The Contraction Mapping Theorem shows that to compute Ω we can start with any set $$\varOmega _0 \in {\mathcal {H}}({\mathcal {X}})$$ , and generate the iterates Ω 1 = f(Ω 0), Ω 2 = f(Ω 1), etc. In practice, it may not be easy to determine f(Ω h), since it may not be easy to represent each f k(Ω t) if f k is a complicated function.

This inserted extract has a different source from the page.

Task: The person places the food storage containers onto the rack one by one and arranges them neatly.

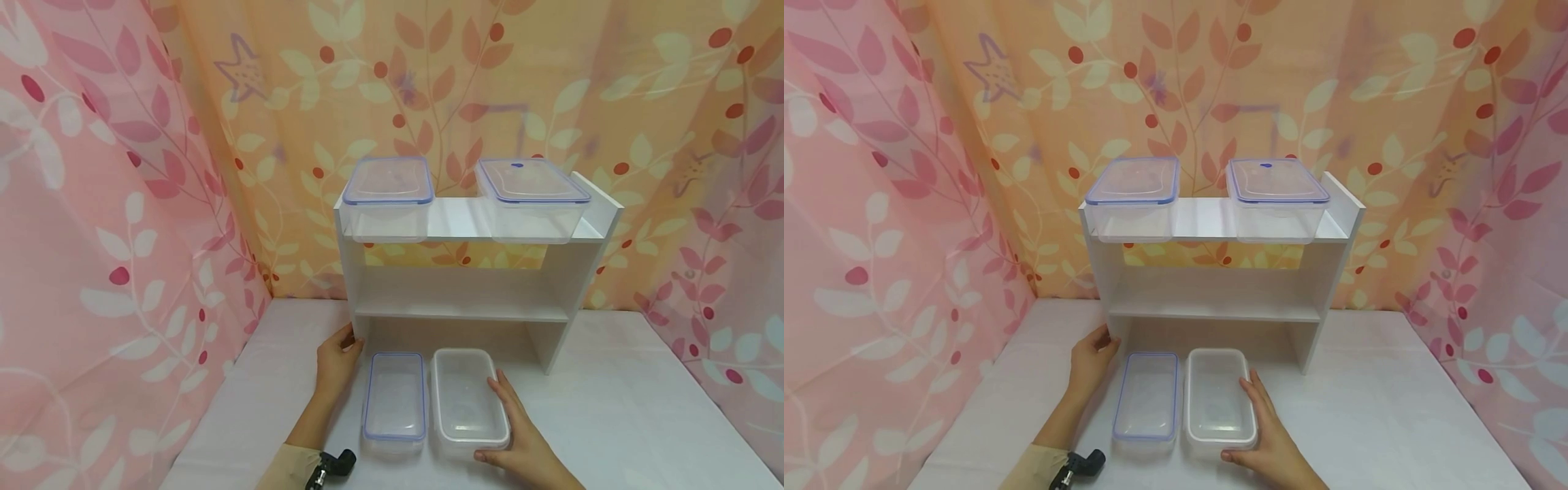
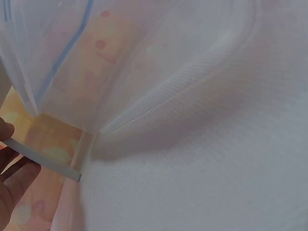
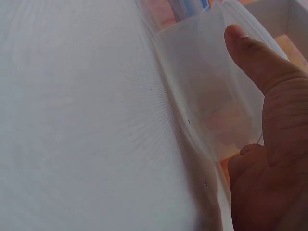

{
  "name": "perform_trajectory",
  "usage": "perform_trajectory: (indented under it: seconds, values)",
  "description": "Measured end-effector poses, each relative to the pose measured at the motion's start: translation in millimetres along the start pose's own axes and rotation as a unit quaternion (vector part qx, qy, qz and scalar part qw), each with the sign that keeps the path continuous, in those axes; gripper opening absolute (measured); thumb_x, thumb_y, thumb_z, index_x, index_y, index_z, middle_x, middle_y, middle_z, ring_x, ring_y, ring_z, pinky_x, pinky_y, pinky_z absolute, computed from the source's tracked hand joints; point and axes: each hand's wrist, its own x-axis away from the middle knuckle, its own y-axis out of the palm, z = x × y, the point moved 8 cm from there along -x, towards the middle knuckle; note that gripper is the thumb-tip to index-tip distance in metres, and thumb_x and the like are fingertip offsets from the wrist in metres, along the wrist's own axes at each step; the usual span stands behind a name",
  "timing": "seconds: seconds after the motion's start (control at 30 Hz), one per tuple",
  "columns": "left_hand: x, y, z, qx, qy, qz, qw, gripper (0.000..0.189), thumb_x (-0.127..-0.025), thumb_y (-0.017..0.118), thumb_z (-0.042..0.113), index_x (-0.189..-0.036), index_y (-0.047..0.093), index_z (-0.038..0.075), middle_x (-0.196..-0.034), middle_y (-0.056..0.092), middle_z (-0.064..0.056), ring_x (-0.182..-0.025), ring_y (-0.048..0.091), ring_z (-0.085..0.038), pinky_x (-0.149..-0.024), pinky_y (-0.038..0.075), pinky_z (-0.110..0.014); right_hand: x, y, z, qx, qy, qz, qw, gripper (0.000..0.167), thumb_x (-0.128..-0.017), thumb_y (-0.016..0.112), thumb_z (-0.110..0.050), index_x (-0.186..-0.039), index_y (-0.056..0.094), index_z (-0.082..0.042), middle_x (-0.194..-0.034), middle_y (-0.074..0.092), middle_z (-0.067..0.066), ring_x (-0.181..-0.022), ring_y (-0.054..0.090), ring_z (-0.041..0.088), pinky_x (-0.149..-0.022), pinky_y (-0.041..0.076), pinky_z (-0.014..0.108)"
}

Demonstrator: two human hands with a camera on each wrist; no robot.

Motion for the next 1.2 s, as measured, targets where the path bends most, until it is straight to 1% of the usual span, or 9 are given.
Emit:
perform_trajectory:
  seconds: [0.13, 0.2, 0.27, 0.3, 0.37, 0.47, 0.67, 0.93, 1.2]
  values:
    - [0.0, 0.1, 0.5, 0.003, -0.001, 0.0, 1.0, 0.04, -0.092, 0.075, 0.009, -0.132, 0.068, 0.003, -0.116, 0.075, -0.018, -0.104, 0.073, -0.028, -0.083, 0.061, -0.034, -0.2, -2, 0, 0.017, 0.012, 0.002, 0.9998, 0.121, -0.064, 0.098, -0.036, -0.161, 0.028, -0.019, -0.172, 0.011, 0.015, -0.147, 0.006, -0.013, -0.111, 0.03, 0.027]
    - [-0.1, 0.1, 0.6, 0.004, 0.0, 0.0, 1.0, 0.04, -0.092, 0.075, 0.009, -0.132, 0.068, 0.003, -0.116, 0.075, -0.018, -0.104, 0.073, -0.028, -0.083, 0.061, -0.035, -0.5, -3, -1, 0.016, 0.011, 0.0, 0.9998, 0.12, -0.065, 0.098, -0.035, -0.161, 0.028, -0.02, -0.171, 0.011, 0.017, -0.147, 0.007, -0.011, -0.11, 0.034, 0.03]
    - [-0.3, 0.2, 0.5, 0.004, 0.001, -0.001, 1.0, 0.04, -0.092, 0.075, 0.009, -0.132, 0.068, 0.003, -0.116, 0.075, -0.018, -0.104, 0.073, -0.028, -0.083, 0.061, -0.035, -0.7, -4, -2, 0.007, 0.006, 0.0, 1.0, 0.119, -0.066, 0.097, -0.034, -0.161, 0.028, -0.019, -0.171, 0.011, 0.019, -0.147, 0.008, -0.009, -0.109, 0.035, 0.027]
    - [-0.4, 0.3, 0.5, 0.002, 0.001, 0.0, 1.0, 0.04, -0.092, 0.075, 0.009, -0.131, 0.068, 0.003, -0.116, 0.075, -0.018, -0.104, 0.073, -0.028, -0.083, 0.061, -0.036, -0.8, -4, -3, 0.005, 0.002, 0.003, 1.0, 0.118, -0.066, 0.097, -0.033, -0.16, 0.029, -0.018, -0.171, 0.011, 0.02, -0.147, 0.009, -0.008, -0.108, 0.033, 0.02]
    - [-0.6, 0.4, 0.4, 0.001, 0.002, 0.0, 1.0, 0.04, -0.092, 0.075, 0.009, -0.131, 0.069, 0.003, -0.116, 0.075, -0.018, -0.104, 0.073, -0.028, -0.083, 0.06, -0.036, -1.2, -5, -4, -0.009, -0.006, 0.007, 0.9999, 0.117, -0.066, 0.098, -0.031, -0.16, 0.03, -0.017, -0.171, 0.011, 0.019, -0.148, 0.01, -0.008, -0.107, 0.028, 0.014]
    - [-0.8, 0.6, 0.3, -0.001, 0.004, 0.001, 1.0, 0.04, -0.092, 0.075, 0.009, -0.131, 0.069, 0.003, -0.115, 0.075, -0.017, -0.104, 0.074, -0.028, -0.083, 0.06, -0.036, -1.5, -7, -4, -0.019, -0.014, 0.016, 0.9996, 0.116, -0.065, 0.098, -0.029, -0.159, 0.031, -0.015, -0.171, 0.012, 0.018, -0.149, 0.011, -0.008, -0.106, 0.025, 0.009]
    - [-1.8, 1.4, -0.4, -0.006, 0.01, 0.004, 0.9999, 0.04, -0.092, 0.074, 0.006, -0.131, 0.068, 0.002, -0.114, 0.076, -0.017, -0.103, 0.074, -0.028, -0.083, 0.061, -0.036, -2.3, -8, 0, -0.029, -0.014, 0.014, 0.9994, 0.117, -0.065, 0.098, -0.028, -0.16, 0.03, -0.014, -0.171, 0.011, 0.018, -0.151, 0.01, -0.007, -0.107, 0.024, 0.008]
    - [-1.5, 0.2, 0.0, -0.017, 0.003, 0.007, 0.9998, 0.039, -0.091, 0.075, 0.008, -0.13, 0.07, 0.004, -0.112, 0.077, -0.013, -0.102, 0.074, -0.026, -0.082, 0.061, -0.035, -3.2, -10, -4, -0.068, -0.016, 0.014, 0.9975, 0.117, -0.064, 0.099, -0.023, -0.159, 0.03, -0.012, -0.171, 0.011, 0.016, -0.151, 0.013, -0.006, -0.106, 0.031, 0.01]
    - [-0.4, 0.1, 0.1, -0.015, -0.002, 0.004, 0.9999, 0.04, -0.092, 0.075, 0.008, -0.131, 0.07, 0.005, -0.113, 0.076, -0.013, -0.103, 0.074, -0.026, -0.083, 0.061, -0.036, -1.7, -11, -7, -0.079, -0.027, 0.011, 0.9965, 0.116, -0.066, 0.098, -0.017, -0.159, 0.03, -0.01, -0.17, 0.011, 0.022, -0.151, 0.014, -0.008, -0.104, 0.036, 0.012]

Another method of computing Ω is a randomized method, which begins by assigning a positive probability p k to each of the K functions f k such that $$\sum _{k=1}^K {p_{{k}}} = 1$$ . Let $$x \in {\mathcal {X}}$$ be arbitrary, and set $${\mathcal {C}} = \{x\}$$ . In iteration t of the randomized method, select one of the functions f k, using the probabilities p k, select a random point x from the set $$\mathcal {C}$$ , compute f k(x), and set $${\mathcal {C}} = {\mathcal {C}} \cup \{ {f_{{k}}}(x) \}$$ .

For example, for the IFS (3.2), (3.3), (3.4), suppose we set $${p_{{1}}} = \frac {3}{6}$$ , $$p_{{2}} = \frac {2}{6}$$ , $$p_{{3}} = \frac {1}{6}$$ , and choose $$x=(\frac {1}{3}, \frac {1}{4})$$ , so initially $${\mathcal {C}} = \{ (\frac {1}{3}, \frac {1}{4}) \}$$ . To compute the next point, we roll a “weighted” 3-sided die with probabilities p 1, p 2, p 3. Suppose we select f 2. We compute
$$\displaystyle \begin{aligned} {f_{{\, 2}}}(x) = \left( \begin{array}{cc} 1/2 &amp; 0 \\ 0 &amp; 1/2 \end{array} \right) \left( \begin{array}{c} 1/3 \\ 1/4 \end{array} \right) + \left( \begin{array}{c} 0 \\ \sqrt{3}/4 \end{array} \right) \end{aligned}$$
and add this point to the set $$\mathcal {C}$$ . We start the next iteration by rolling the die again.